In the material below, find the line containing "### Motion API" and the line containing "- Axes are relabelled", then reproduce exactly both of them and every line between, and nothing else.

⟨

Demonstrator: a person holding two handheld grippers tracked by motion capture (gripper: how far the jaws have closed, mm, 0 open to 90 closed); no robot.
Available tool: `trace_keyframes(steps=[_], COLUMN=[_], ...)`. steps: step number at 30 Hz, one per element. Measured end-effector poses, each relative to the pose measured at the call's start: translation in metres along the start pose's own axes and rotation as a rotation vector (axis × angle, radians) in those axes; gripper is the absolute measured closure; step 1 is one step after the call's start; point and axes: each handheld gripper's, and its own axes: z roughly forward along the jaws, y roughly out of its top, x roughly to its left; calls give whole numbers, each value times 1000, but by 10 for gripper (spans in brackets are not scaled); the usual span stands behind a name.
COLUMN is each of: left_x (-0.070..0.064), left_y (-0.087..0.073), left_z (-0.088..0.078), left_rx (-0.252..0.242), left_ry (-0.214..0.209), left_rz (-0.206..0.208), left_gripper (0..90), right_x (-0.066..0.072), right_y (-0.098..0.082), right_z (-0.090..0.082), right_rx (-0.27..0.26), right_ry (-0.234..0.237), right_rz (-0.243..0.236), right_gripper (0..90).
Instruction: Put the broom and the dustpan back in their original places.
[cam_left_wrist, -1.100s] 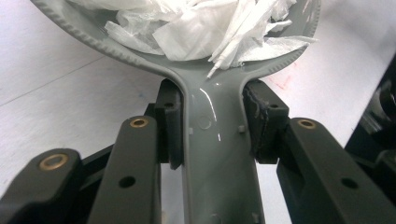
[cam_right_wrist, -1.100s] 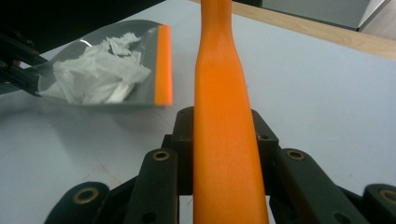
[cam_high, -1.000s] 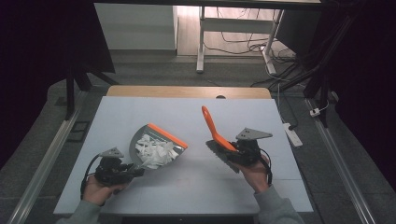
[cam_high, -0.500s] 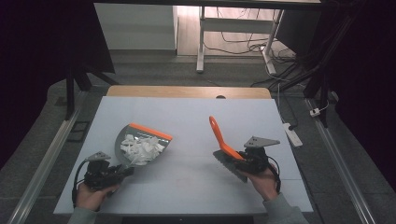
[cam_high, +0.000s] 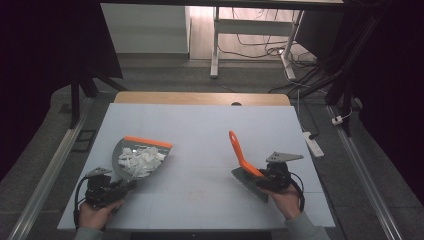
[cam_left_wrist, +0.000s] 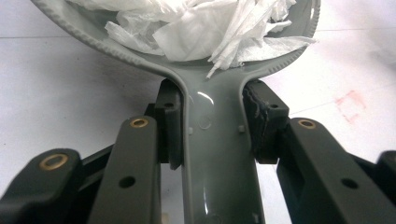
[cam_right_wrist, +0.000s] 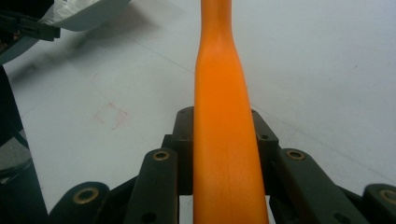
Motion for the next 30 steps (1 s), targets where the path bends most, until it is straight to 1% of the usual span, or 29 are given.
trace_keyframes(steps=[3,6,9,11,12,15,17,18,20,21,24,27,28,29,30], left_x=[0,2,5,6,6,6,6,6,6,6,4,4,4,4,3], left_y=[3,5,6,7,7,8,8,8,8,8,9,8,8,8,8], left_z=[4,10,17,20,21,24,26,27,30,31,33,33,33,33,32], left_rx=[5,9,23,31,32,42,47,51,60,65,68,62,60,57,56], left_ry=[34,42,45,50,53,57,60,61,65,66,70,68,62,55,58], left_rz=[-23,-36,-52,-53,-56,-58,-59,-61,-59,-60,-55,-59,-59,-56,-54], left_gripper=[616,616,615,615,615,615,614,614,614,614,612,609,606,595,576], right_x=[-3,-6,-9,-11,-13,-19,-21,-22,-25,-25,-28,-33,-35,-37,-39], right_y=[-4,-9,-11,-12,-13,-14,-13,-13,-12,-12,-12,-12,-12,-12,-12], right_z=[0,3,7,9,9,8,8,9,9,9,12,13,13,13,14], right_rx=[6,27,50,68,67,71,79,84,96,101,138,152,158,166,167], right_ry=[10,7,1,-19,-31,-37,-49,-65,-71,-79,-114,-142,-158,-167,-165], right_rz=[34,56,65,71,76,105,92,79,71,62,37,40,44,48,55], right_gripper=[705,705,705,705,705,705,702,699,689,670,598,510,485,475,461])
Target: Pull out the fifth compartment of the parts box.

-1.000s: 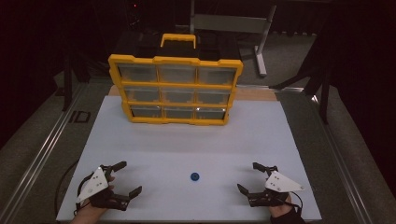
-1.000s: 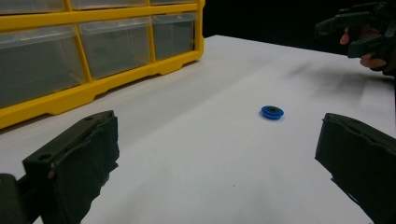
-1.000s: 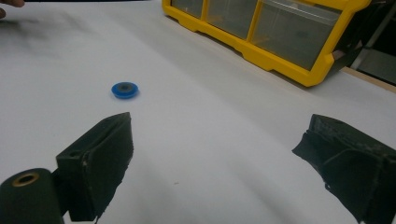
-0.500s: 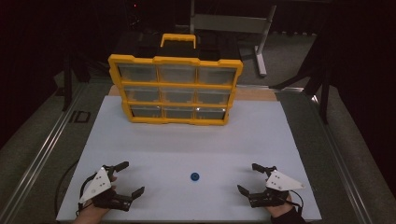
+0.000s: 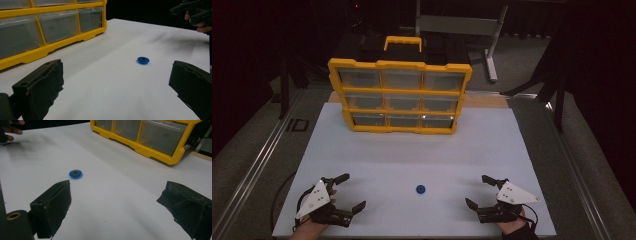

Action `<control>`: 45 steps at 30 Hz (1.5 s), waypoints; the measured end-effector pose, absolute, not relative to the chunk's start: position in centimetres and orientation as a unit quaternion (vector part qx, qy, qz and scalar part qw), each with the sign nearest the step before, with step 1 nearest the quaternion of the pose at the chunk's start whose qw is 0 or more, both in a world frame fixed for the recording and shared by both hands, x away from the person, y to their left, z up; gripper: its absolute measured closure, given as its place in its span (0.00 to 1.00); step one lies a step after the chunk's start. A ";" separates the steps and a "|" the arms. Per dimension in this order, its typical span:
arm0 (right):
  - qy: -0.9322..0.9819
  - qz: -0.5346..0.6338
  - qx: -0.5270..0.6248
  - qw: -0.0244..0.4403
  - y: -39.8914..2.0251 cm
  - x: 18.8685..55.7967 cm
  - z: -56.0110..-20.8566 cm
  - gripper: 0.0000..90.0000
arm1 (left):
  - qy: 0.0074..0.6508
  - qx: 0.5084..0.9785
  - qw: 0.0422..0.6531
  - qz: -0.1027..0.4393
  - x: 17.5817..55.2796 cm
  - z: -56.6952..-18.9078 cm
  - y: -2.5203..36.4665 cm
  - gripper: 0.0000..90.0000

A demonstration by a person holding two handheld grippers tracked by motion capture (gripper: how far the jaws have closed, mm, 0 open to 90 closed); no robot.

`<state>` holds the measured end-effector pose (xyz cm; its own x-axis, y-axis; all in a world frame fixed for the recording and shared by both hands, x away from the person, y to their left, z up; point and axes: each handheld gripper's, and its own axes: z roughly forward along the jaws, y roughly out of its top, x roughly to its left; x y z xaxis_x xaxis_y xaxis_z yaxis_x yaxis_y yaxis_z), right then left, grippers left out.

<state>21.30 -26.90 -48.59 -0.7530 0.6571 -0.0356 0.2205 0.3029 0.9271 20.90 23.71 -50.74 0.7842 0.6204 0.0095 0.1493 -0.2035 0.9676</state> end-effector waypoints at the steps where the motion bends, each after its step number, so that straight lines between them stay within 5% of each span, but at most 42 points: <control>1: 0.779 0.519 0.282 0.210 -26.9 21.3 -48.6 0.09 | 0.257 0.748 0.577 0.205 20.9 -50.7 23.7 0.00; 45: 0.769 0.512 0.169 0.344 -23.3 24.3 -36.0 0.10 | 0.249 0.742 0.590 0.197 20.8 -50.7 23.6 0.00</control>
<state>24.32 -23.31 -36.02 -0.7067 0.6120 -0.3551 -0.0921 0.4180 0.9037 20.84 23.64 -50.66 0.7986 0.6018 -0.0005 0.1360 -0.1796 0.9743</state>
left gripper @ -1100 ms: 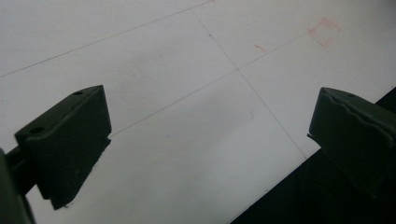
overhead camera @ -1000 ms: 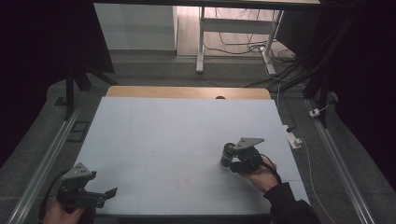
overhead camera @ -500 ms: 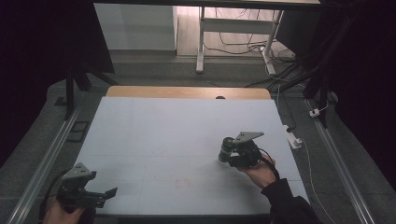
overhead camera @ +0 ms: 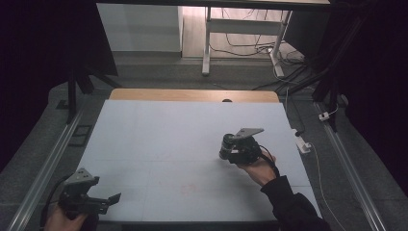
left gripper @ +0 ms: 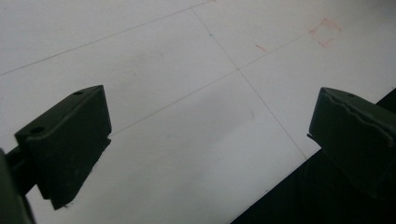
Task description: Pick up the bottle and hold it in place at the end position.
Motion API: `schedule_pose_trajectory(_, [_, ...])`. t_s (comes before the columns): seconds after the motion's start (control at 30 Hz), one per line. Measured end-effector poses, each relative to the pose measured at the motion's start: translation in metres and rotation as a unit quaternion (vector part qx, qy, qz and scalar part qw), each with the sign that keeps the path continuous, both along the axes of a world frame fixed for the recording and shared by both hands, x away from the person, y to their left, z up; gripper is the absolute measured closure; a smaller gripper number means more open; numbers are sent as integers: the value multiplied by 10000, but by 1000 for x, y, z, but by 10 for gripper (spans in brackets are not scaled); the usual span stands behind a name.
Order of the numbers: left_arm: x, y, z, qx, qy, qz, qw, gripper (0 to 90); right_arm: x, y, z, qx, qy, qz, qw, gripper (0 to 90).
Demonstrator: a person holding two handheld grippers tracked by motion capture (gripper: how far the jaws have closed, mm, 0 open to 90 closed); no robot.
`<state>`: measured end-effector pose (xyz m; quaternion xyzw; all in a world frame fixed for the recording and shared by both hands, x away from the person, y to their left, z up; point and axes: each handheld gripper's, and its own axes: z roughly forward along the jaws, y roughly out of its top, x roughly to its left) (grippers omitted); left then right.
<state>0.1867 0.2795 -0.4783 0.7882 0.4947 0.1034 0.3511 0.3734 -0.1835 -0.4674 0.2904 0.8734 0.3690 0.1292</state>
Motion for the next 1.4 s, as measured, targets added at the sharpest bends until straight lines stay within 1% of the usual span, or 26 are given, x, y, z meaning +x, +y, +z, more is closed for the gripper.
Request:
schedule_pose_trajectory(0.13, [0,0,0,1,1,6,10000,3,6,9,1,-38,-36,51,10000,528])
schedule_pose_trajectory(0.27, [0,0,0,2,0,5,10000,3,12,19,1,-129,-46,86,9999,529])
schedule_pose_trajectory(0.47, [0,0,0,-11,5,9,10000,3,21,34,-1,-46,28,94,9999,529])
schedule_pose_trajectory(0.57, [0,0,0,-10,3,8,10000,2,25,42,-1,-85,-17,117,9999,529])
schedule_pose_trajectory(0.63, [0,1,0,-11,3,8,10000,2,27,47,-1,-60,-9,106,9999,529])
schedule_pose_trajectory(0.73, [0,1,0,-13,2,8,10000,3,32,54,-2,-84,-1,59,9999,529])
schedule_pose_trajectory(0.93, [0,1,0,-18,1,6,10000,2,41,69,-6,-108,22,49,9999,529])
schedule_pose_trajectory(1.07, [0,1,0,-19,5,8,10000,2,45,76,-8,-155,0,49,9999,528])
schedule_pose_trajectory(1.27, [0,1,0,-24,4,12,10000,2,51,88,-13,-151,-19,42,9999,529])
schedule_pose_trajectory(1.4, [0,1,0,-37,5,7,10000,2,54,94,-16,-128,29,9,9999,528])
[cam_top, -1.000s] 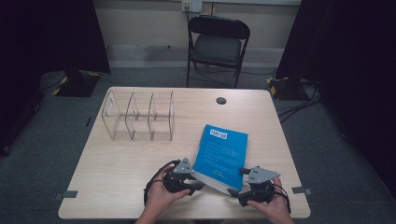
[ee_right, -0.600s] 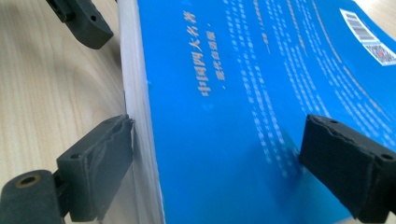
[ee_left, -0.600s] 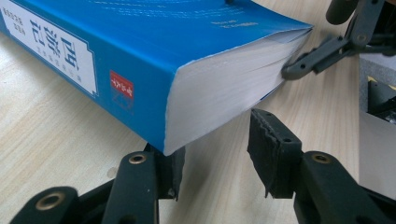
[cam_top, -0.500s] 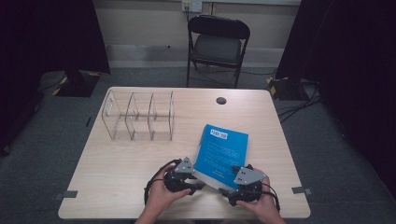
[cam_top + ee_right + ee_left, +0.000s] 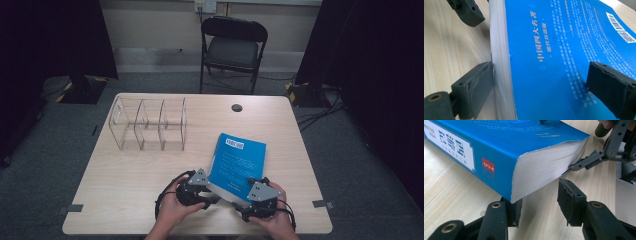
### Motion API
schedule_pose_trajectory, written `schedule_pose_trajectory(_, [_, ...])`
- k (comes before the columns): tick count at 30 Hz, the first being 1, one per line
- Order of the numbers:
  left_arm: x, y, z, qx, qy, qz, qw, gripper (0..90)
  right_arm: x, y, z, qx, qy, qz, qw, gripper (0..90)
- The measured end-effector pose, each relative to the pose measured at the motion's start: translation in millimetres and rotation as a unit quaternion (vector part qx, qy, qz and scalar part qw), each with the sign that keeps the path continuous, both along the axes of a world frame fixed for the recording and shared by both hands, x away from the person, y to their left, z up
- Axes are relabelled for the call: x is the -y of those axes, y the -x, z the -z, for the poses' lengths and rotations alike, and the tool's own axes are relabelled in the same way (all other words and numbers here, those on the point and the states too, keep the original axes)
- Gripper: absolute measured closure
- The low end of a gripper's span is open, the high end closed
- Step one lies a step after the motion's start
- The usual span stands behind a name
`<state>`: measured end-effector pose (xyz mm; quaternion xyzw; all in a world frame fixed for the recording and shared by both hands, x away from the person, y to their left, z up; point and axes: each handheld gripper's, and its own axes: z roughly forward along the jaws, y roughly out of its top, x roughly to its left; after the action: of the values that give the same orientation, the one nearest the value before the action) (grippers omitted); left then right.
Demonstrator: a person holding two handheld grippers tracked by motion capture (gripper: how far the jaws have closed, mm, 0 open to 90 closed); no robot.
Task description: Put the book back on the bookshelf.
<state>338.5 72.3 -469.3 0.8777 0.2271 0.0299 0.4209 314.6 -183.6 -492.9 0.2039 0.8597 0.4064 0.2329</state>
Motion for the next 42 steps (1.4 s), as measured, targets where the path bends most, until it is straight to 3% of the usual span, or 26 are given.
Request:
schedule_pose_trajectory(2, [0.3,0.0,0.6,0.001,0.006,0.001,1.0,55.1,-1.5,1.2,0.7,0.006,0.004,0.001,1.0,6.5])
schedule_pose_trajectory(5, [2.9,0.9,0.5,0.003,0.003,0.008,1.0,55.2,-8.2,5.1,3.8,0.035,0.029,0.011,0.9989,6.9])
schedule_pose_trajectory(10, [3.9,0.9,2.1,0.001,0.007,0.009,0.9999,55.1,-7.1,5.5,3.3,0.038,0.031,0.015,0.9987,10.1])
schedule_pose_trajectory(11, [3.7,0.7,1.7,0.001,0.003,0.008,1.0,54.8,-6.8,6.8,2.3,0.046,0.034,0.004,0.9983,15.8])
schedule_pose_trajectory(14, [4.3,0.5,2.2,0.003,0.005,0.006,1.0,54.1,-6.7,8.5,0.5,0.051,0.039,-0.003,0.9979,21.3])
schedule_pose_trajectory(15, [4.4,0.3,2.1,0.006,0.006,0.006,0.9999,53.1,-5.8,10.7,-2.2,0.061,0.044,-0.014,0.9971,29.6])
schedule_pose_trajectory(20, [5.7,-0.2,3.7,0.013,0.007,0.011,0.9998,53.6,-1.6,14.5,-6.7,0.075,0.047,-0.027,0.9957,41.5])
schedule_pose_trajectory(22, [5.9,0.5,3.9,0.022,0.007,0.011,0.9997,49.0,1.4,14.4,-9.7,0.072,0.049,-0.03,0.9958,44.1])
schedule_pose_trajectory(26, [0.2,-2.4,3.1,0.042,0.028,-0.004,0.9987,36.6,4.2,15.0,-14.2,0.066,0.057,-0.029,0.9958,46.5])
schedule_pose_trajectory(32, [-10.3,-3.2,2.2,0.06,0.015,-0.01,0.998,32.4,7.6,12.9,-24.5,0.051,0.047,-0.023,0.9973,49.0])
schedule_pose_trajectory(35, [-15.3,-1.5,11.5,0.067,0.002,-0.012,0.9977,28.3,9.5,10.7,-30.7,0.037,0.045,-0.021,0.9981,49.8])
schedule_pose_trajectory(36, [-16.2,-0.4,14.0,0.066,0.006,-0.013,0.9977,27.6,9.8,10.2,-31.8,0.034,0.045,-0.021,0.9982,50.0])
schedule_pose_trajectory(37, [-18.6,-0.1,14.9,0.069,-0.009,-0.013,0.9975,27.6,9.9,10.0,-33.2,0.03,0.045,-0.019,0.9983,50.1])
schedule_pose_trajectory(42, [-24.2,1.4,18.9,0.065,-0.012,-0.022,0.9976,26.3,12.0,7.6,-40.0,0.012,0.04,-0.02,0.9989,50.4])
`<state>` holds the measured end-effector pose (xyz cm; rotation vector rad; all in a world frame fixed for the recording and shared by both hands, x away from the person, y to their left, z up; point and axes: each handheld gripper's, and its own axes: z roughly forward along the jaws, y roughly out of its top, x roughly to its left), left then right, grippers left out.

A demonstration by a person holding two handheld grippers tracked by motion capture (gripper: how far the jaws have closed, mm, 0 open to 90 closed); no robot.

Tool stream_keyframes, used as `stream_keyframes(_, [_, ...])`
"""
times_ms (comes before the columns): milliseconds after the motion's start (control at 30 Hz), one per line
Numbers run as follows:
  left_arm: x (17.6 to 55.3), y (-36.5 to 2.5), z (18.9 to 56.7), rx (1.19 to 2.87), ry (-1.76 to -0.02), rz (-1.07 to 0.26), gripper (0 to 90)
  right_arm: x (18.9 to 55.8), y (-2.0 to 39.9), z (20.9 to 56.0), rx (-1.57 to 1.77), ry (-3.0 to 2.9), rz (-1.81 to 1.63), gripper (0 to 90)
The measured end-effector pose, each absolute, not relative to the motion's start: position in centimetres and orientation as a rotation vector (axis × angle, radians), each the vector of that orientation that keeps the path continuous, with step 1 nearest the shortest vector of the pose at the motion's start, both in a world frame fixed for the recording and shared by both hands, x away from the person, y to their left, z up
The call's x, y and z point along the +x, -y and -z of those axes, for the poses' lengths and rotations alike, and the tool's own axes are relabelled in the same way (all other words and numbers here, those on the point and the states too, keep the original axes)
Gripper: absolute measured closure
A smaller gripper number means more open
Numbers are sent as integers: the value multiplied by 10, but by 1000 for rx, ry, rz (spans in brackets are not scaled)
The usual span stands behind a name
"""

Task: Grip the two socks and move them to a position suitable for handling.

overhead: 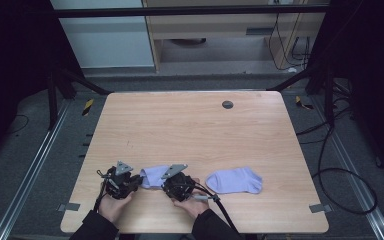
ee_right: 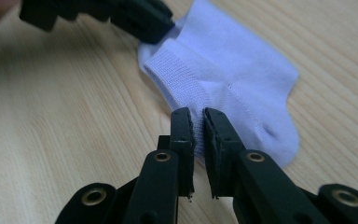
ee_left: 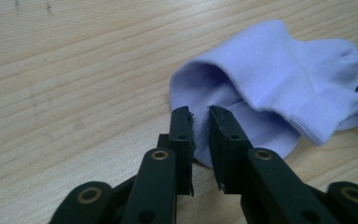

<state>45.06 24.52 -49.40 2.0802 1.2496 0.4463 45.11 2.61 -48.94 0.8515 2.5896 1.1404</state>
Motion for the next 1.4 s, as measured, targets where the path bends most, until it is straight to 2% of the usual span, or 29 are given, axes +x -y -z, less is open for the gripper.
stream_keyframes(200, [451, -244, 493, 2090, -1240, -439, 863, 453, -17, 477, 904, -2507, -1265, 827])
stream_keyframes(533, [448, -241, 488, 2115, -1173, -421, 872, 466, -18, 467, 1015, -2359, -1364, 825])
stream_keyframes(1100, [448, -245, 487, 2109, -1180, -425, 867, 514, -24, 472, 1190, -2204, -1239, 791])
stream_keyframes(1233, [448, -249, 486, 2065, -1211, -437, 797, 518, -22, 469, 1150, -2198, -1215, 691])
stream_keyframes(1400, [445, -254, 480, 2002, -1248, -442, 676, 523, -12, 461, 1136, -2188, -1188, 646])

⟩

Answer box:
### Motion API
schedule_pose_trajectory, written `schedule_pose_trajectory(_, [_, ...])`
- k (comes before the columns): tick count at 30 Hz, the first being 1, one per line
- Order of the numbers:
  left_arm: x, y, z, qx, qy, qz, qw, gripper (0..90)
  right_arm: x, y, z, qx, qy, qz, qw, gripper (0..90)
- The measured end-effector pose, each relative to the pose measured at the motion's start: translation in millimetres and rotation as a unit quaternion (vector part qx, qy, qz and scalar part qw), each with the sign that keeps the path continuous, both along the axes of a world frame fixed for the recording and shared by both hands, x away from the person, y to their left, z up
- Axes are relabelled for the call: x is the -y of those axes, y the -x, z the -z, for the poses' lengths and rotations alike, and the tool's own axes are relabelled in the same way (all other words and numbers here, those on the point and the states too, keep the original axes)

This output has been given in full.